In [35]:
import nltk
from nltk.tokenize import word_tokenize
from nltk.stem import WordNetLemmatizer
from nltk.stem.porter import PorterStemmer
from nltk.corpus import stopwords

nltk.download('punkt') # tokenization
nltk.download('stopwords') # stopwords
nltk.download('wordnet') # lemmatization
nltk.download('omw-1.4') # lemmatization
nltk.download('averaged_perceptron_tagger') # tagging
nltk.download('tagsets') # tagging

[nltk_data] Downloading package punkt to
[nltk_data]     C:\Users\pawst\AppData\Roaming\nltk_data...
[nltk_data]   Package punkt is already up-to-date!
[nltk_data] Downloading package stopwords to
[nltk_data]     C:\Users\pawst\AppData\Roaming\nltk_data...
[nltk_data]   Package stopwords is already up-to-date!
[nltk_data] Downloading package wordnet to
[nltk_data]     C:\Users\pawst\AppData\Roaming\nltk_data...
[nltk_data]   Package wordnet is already up-to-date!
[nltk_data] Downloading package omw-1.4 to
[nltk_data]     C:\Users\pawst\AppData\Roaming\nltk_data...
[nltk_data]   Package omw-1.4 is already up-to-date!
[nltk_data] Downloading package averaged_perceptron_tagger to
[nltk_data]     C:\Users\pawst\AppData\Roaming\nltk_data...
[nltk_data]   Package averaged_perceptron_tagger is already up-to-
[nltk_data]       date!
[nltk_data] Downloading package tagsets to
[nltk_data]     C:\Users\pawst\AppData\Roaming\nltk_data...
[nltk_data]   Package tagsets is already up-to-date!


True

## 2. Please familiarize yourself with the methods of text analysis (NLP: Natural Language Processing).
## The following English terms will be helpful in finding information:
- normalization
- cleaning
- tokenization
- stop word removal
- stemming
- lemmatization
- tagging
- N-grams

and the following representations:
- frequency encoding
- one-hot encoding
- TF-IDF
- continuous word representation
- word embeddings ( Word2Vec, GloVe, fastText).

Find the above text analysis methods in any Python API.

### Tokenization
#### Tokenization means splitting up strings of text into smaller pieces.

In [17]:
text = "These are short, famous texts in English from classic sources like the Bible or Shakespeare. Some texts have word definitions and explanations to help you. Some of these texts are written in an old style of English. Try to understand them, because the English that we speak today is based on what our great, great, great, great grandparents spoke before! Of course, not all these texts were originally written in English. The Bible, for example, is a translation. But they are all well known in English today, and many of them express beautiful thoughts."
print("Sample text: \n{}".format(text))
tokenized_text = word_tokenize(text, 'english')
print("Tokenized text: \n{}".format(tokenized_text))
print("Splitted text: \n{}".format(text.split()))

Sample text: 
These are short, famous texts in English from classic sources like the Bible or Shakespeare. Some texts have word definitions and explanations to help you.

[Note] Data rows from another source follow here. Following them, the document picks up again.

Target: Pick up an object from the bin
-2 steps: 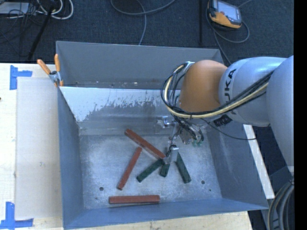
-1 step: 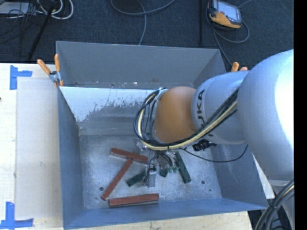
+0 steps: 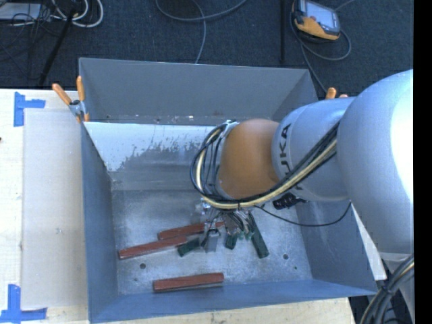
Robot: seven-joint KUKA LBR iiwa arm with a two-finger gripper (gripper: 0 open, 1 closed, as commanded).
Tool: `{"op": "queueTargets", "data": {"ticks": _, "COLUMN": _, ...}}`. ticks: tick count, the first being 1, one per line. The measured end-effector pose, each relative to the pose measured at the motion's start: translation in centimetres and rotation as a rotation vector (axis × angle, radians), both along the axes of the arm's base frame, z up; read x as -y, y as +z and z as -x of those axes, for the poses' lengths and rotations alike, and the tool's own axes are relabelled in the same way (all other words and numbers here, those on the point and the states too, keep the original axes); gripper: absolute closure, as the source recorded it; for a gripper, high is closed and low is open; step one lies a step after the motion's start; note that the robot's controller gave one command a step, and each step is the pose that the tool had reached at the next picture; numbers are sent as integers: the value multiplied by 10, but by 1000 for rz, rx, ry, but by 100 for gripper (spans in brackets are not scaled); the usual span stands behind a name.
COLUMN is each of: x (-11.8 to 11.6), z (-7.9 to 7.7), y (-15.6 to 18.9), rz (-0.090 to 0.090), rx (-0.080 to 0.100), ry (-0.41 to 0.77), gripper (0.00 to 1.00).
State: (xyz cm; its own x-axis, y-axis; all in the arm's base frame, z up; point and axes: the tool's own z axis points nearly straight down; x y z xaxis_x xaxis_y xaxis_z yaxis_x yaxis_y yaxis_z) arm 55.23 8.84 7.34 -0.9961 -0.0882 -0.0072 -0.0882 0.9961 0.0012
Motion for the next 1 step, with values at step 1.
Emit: {"op": "queueTargets", "data": {"ticks": 1, "x": 23, "z": 16, "y": 133, "rz": 2, "rx": 1, "ry": 8, "gripper": 100}}
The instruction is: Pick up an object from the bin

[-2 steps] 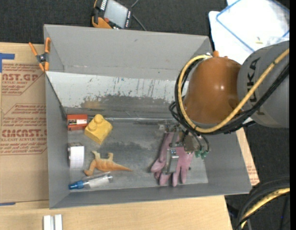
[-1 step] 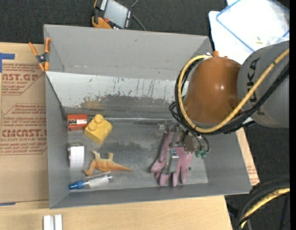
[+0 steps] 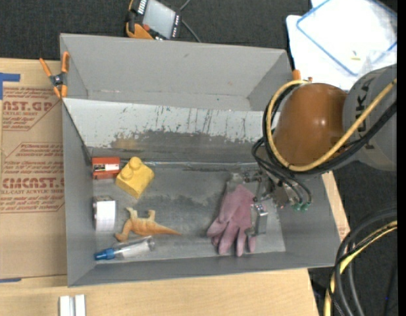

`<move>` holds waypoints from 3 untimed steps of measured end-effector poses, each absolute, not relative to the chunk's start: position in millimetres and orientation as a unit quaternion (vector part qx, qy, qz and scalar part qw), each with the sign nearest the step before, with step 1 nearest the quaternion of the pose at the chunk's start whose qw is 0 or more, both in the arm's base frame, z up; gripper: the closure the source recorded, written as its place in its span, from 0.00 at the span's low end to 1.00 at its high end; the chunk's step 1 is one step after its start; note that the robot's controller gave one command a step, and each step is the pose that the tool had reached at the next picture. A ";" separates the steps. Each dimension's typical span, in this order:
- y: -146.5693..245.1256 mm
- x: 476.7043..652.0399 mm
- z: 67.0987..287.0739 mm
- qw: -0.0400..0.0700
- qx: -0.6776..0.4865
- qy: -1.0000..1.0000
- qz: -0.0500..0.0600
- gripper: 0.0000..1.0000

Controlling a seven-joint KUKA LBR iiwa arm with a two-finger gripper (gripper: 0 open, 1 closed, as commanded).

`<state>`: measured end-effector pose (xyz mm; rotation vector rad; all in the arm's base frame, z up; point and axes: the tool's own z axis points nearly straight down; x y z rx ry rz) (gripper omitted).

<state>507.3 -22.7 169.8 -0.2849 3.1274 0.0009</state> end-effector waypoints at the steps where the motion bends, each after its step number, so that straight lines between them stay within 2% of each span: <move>1: -36.3 499.5 158.3 0.001 -0.158 0.987 0.001 0.00; 2: -19.7 482.1 95.5 0.000 -0.176 0.984 0.001 0.00; 3: -5.3 485.8 75.7 0.004 -0.434 0.901 0.000 1.00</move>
Offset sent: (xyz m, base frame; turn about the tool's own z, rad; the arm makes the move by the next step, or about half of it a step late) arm -0.0245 0.0009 -0.0714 -0.1717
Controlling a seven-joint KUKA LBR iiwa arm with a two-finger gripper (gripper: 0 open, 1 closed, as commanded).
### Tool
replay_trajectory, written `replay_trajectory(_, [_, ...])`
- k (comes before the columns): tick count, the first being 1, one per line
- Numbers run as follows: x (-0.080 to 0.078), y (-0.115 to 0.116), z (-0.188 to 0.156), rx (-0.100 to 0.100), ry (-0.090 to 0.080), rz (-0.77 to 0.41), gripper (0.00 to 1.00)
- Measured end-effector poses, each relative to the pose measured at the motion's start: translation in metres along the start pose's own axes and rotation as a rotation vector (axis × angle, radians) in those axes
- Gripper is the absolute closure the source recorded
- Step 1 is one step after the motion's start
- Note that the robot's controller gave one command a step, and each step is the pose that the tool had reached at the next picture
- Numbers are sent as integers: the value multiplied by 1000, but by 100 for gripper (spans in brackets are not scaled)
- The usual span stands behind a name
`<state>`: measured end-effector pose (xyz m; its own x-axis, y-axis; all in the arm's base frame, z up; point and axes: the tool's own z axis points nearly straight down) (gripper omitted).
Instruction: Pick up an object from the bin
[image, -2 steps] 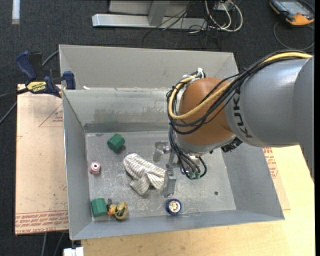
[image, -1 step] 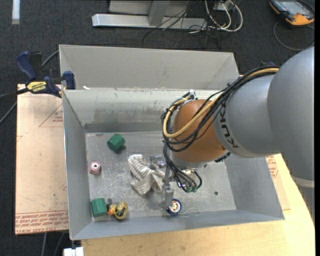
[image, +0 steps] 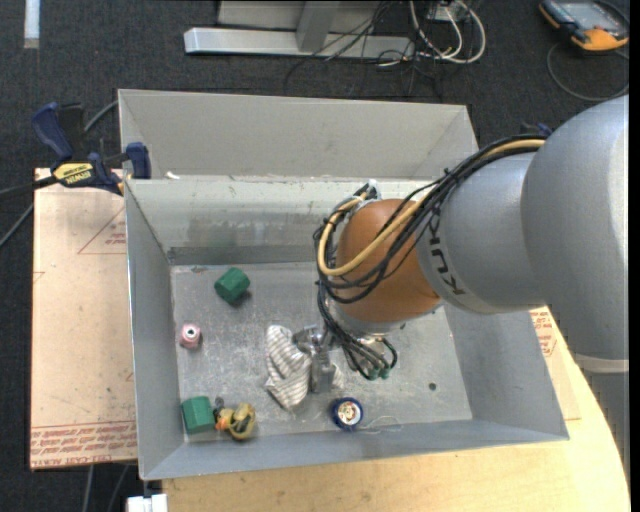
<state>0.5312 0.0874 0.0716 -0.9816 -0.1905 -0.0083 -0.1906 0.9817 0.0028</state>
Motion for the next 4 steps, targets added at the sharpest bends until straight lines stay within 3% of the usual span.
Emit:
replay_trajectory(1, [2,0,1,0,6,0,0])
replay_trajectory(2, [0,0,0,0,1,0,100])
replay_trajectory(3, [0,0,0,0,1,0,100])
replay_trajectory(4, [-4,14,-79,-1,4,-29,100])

Some of these texts are written in an old style of English. Try to understand them, because the English that we speak today is based on what our great, great, great, great grandparents spoke before! Of course, not all these texts were originally written in English. The Bible, for example, is a translation. But they are all well known in English today, and many of them express beautiful thoughts.
Tokenized text: 
['These', 'are', 'short', ',', 'famous', 'texts', 'in', 'English', 'from', 'classic', 'sources', 'like', 'the', 'Bible', 'or', 'Shakespeare', '.', 'Some', 'texts', 'have', 'word', 'definitions', 'and', 'explanations', 'to', 'help', 'you', '.', 'Some', 'of', 'these', 'texts', 'are', 'written', 'in', 'an', 'old', 'style', 'of', 'English', '.', 'Try', 'to', 'understand', 'them', ',', 'because', 'the', 'English', '

### Stopwords removal
#### Stopwords are commonly occuring words in a language like 'the', 'a' and so on. They can be removed from the text most of the times, as they don't provide valuable information for downstream analysis.

In [18]:
text = "These are short, famous texts in English from classic sources like the Bible or Shakespeare. Some texts have word definitions and explanations to help you. Some of these texts are written in an old style of English. Try to understand them, because the English that we speak today is based on what our great, great, great, great grandparents spoke before! Of course, not all these texts were originally written in English. The Bible, for example, is a translation. But they are all well known in English today, and many of them express beautiful thoughts."
STOPWORDS = set(stopwords.words('english'))
def remove_stopwords(text: str) -> str:
    return " ".join([word for word in str(text).split() if word not in STOPWORDS])
print("Text with stopwords:\n{}".format(text))
print("Text without stopwords:\n{}".format(remove_stopwords(text)))

Text with stopwords:
These are short, famous texts in English from classic sources like the Bible or Shakespeare. Some texts have word definitions and explanations to help you. Some of these texts are written in an old style of English. Try to understand them, because the English that we speak today is based on what our great, great, great, great grandparents spoke before! Of course, not all these texts were originally written in English. The Bible, for example, is a translation. But they are all well known in English today, and many of them express beautiful thoughts.
Text without stopwords:
These short, famous texts English classic sources like Bible Shakespeare. Some texts word definitions explanations help you. Some texts written old style English. Try understand them, English speak today based great, great, great, great grandparents spoke before! Of course, texts originally written English. The Bible, example, translation. But well known English today, many express beautiful thoug

### Stemming
#### Stemming is the process of reducing inflected (or sometimes derived) words to their word stem, base or root form.
##### For example, if there are two words in the corpus walks and walking, then stemming will stem the suffix to make them walk.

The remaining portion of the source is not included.